By: Eric Sprott & David Baker

Last week, the HUI Gold Index marked a new all-time high as it surpassed 600. Recent gold equity investors were undoubtedly happy with this move, but for longer-term holders, the recent strength is actually somewhat disappointing. If you review the chart below, you’ll notice that while the gold price has almost doubled since early 2008, the HUI Index has appreciated by a mere 22% over the same period (see Chart A). If the HUI was justified at 500 in early ’08, it should surely be justified at 1,000 today, given the appreciation of the gold price over that time. So why have the equities lagged?

Chart A

Source: Bloomberg

First and foremost: the sell-side’s abysmal gold price estimates. Table 1 shows the average gold price that analysts are using to value gold equities today. While the futures market is comfortably forecasting a continuation of today’s levels, the majority of sell-side analysts refuse to update their gold price estimates to reflect its recent strength. A rising gold price is normally a bad sign for the broader equity markets, and generally indicates a bearish trend. As bears ourselves, we’re completely fine with this, and invest accordingly. But the sell-side has difficulty pairing bearishness with new underwriting opportunities. It doesn’t mean you have to believe their price forecasts however.

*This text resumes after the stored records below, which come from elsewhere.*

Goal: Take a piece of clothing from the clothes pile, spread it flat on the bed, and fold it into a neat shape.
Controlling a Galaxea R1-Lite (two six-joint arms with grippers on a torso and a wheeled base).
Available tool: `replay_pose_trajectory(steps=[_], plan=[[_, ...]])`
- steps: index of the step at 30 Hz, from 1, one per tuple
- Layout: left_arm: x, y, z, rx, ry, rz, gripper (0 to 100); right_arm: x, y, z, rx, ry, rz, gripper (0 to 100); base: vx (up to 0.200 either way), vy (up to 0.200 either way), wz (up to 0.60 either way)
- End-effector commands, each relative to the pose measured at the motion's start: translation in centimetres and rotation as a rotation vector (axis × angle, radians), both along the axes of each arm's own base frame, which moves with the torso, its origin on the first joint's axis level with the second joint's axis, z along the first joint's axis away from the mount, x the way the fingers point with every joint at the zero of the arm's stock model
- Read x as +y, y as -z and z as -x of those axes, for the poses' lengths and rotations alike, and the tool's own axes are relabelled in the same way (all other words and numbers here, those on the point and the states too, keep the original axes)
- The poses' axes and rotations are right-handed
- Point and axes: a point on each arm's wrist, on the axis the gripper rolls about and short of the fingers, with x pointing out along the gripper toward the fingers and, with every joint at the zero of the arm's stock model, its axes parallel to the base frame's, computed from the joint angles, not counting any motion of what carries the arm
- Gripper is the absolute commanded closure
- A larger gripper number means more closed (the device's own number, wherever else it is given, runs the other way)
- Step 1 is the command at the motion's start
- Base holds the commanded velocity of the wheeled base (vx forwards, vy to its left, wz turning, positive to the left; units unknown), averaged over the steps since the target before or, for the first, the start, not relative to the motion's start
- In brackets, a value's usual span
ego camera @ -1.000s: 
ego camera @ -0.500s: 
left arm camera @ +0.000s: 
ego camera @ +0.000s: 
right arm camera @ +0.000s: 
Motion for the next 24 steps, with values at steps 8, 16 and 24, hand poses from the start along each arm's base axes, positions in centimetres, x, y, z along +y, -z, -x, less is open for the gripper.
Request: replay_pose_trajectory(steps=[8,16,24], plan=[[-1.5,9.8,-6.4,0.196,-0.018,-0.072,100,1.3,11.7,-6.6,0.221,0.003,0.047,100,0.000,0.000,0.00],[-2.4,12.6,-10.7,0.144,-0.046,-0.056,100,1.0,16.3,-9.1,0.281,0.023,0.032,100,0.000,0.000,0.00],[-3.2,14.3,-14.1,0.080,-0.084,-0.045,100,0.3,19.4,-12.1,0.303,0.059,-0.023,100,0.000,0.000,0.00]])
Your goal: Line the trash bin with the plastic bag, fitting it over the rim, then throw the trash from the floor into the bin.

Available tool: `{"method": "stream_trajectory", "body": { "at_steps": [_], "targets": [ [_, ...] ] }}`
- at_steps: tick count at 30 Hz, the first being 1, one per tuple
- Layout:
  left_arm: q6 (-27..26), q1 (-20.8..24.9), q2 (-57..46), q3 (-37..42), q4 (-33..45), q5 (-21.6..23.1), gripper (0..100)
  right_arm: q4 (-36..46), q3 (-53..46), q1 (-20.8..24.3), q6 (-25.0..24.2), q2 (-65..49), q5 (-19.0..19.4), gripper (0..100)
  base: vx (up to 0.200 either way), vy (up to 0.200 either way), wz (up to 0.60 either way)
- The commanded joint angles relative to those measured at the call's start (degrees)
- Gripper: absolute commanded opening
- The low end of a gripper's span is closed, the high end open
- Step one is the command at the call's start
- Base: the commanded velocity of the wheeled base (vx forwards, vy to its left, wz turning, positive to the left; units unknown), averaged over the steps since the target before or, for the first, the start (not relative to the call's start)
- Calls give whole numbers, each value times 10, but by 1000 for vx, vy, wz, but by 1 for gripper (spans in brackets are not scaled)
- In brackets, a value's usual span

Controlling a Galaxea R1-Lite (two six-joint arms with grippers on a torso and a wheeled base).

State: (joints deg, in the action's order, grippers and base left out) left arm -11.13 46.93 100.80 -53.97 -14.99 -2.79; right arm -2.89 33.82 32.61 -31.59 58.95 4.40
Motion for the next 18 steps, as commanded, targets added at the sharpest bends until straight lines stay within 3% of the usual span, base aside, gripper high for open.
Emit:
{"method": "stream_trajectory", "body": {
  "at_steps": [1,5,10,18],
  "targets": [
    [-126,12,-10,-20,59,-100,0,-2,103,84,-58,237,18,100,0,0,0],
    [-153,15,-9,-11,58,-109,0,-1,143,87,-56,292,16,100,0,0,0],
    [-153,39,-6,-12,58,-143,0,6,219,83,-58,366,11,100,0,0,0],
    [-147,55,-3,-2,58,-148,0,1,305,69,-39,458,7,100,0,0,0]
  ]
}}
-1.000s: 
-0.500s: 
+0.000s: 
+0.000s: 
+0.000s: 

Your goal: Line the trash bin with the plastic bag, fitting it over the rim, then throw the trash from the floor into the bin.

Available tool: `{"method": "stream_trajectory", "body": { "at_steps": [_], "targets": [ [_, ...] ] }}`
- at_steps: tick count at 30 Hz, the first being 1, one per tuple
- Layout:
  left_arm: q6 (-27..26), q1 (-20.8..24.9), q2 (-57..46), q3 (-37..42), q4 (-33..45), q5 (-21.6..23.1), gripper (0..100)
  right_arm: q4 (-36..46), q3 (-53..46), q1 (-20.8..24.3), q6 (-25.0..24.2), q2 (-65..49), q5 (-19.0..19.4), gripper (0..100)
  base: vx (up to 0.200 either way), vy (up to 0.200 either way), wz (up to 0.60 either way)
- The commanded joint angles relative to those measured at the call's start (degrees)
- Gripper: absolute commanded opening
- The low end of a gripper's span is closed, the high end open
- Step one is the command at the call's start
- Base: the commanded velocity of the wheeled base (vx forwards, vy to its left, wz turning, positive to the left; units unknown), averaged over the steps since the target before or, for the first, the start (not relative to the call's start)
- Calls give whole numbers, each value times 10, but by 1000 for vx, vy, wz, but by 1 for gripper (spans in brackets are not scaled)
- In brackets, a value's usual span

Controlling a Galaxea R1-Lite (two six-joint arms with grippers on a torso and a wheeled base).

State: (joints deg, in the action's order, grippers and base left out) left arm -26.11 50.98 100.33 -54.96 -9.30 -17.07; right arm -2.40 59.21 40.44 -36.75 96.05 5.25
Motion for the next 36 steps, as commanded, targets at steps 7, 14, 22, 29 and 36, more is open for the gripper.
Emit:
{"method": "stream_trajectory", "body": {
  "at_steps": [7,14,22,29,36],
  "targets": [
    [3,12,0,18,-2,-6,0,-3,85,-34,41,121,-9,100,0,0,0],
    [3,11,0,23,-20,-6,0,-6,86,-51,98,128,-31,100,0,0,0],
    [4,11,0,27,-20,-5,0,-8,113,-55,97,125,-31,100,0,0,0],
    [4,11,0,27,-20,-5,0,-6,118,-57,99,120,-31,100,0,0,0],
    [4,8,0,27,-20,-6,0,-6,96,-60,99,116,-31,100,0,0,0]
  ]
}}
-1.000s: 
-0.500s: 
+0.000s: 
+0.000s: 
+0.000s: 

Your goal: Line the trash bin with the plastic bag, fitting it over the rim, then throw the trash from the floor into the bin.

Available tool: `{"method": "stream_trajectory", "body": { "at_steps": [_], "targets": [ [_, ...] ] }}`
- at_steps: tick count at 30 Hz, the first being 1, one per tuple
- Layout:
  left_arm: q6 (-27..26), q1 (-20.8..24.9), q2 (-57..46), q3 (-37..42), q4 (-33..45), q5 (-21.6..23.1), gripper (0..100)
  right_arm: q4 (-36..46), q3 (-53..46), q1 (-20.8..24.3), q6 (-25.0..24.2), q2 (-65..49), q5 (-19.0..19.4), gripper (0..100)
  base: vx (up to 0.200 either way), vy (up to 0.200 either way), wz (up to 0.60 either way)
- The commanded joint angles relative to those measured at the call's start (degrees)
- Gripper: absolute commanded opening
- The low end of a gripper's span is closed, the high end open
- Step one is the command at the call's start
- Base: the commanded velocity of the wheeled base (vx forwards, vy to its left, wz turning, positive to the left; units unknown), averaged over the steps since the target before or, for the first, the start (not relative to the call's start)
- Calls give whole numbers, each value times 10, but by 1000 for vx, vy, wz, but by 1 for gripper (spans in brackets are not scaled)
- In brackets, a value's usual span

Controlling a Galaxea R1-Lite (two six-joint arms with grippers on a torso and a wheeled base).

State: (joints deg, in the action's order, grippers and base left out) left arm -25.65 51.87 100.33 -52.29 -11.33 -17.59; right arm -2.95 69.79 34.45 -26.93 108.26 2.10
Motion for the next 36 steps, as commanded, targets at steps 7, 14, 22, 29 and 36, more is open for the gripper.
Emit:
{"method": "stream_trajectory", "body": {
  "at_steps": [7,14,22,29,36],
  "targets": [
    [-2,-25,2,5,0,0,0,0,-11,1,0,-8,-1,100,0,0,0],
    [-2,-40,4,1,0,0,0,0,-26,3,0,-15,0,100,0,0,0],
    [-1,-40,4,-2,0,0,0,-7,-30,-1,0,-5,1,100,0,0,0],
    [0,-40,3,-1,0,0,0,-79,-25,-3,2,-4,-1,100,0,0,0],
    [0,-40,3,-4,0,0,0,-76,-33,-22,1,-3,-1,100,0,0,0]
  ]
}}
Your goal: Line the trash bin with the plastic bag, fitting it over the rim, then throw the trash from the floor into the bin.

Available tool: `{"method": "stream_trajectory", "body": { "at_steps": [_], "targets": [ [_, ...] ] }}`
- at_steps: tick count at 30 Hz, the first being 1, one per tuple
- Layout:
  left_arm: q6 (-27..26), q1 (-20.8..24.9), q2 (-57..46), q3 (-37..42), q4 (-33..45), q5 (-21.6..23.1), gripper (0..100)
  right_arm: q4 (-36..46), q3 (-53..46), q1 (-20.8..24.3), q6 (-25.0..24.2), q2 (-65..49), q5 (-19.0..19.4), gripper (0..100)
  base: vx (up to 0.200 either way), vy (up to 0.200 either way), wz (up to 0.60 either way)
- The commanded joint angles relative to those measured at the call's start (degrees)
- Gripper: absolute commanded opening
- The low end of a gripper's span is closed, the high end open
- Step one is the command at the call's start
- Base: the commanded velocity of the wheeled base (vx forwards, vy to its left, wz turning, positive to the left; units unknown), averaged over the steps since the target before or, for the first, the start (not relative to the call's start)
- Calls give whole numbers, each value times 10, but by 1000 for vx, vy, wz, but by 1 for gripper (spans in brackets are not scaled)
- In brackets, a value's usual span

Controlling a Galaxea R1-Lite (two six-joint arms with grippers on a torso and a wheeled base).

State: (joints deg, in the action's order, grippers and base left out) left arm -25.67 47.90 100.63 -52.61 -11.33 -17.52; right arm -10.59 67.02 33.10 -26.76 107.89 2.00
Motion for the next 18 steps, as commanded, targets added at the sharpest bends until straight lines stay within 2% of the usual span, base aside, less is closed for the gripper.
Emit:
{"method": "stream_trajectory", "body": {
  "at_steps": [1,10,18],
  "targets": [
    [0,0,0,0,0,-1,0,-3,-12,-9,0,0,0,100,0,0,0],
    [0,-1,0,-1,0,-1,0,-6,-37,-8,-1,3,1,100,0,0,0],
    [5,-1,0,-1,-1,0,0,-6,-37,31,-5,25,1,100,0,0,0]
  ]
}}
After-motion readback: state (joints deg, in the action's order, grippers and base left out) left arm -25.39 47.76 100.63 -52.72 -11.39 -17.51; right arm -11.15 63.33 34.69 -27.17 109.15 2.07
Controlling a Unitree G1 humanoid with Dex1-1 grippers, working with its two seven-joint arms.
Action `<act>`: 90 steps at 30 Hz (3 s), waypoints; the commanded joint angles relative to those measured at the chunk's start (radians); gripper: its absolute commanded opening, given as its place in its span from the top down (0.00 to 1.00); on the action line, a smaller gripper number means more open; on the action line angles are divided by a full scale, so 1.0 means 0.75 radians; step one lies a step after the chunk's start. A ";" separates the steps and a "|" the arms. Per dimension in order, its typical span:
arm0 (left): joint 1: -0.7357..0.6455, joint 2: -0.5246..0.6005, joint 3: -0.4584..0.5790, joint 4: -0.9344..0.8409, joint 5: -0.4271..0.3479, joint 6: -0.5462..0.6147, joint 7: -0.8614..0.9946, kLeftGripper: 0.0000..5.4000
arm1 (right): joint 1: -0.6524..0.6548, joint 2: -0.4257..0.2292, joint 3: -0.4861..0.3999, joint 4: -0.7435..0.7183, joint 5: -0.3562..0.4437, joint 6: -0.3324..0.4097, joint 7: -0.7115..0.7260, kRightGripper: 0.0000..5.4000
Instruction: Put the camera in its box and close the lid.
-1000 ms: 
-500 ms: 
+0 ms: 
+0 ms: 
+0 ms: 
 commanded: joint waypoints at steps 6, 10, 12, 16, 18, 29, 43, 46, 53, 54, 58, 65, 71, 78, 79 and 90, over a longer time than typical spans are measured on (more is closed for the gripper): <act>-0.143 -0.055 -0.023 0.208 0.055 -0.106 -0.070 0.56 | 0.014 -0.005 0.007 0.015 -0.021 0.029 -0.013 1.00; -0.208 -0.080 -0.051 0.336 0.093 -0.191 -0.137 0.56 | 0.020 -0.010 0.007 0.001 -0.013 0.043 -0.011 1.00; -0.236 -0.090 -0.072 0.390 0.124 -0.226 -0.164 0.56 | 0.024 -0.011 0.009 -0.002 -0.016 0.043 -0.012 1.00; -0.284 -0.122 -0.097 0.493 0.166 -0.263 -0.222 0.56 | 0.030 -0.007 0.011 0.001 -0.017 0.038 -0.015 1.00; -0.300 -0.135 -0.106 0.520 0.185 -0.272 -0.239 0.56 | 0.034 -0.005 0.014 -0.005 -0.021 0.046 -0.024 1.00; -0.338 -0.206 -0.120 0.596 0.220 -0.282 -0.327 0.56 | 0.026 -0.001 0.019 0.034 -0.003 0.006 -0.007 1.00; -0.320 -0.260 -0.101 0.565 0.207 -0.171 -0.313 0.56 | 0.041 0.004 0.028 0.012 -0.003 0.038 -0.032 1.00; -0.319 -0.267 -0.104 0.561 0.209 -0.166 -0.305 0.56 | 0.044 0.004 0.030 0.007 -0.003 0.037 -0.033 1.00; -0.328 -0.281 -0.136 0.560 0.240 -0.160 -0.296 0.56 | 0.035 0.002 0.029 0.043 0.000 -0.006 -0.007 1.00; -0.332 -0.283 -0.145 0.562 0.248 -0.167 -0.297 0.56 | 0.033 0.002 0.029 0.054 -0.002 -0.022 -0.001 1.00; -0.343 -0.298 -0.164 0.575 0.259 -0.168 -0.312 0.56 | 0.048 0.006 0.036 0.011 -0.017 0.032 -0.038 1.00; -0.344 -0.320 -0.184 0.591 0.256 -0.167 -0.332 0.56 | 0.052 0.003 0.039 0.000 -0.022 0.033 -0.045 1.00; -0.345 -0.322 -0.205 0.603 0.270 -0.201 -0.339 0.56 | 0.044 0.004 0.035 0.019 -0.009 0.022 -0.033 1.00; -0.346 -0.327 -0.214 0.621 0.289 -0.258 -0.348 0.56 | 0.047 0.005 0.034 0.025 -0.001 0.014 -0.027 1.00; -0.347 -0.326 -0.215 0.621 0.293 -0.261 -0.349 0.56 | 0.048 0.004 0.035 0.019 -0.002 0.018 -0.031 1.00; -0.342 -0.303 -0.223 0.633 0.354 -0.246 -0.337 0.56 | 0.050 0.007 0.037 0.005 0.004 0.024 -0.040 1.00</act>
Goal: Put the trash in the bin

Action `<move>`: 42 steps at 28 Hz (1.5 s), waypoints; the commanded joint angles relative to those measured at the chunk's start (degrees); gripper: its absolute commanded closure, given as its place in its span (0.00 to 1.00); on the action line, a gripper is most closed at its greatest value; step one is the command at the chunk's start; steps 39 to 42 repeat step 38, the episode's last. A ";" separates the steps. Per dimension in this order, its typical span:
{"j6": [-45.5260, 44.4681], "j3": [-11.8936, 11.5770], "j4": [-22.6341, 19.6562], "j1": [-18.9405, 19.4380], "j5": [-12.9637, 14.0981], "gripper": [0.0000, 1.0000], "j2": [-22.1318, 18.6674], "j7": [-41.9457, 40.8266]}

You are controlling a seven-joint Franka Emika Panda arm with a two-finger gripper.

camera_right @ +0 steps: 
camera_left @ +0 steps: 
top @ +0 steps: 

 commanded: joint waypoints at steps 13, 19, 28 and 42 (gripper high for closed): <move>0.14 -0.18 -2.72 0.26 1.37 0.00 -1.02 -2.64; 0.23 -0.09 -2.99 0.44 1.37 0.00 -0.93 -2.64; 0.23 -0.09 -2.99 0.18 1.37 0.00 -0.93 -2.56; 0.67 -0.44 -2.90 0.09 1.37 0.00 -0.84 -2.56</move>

The second reason is gold’s volatility. The amount of paper gold and silver contracts that trade on the futures and equities exchanges still dwarf the amount of actual physical trading that takes place. Paper markets continue to set price discovery – thereby allowing for dramatic volatility with little or no influence from actual physical fundamentals. In the LBMA market, for example, market participants traded an average 19.6 million ounces of gold PER DAY in July 2011.1,2 Keep in mind that the total gold mine production in 2010, globally, was approximately 86.5 million ounces. Global gold mine production is not expected to increase significantly year-over-year, so the LBMA is essentially trading a year’s worth of production in less than a week. And this is just ONE market. When you add the COMEX futures and gold ETFs, the paper trading volume becomes absurdly high. When price discovery is dictated by levered paper contracts with no physical backing, it’s extremely easy and relatively inexpensive to jostle the spot price around. The result for gold has been many days of extreme downside volatility, despite a strong and consistent overall upward trend. Investors don’t like volatility – and the constant whipsawing has probably kept many of them away from the gold equity sector as a result.

Thirdly – investors still remember how badly gold equities got crushed in 2008. There was a reason they sold off so aggressively however – they were the most profitable positions investors owned going into the ‘08 crisis. Gold equities had enjoyed a strong bull trend going back to 2001, with the HUI Index appreciating by 980% from its November 2000 low through to August 2008. Investor behaviour is fairly consistent – when panic hits, you sell your winning positions first.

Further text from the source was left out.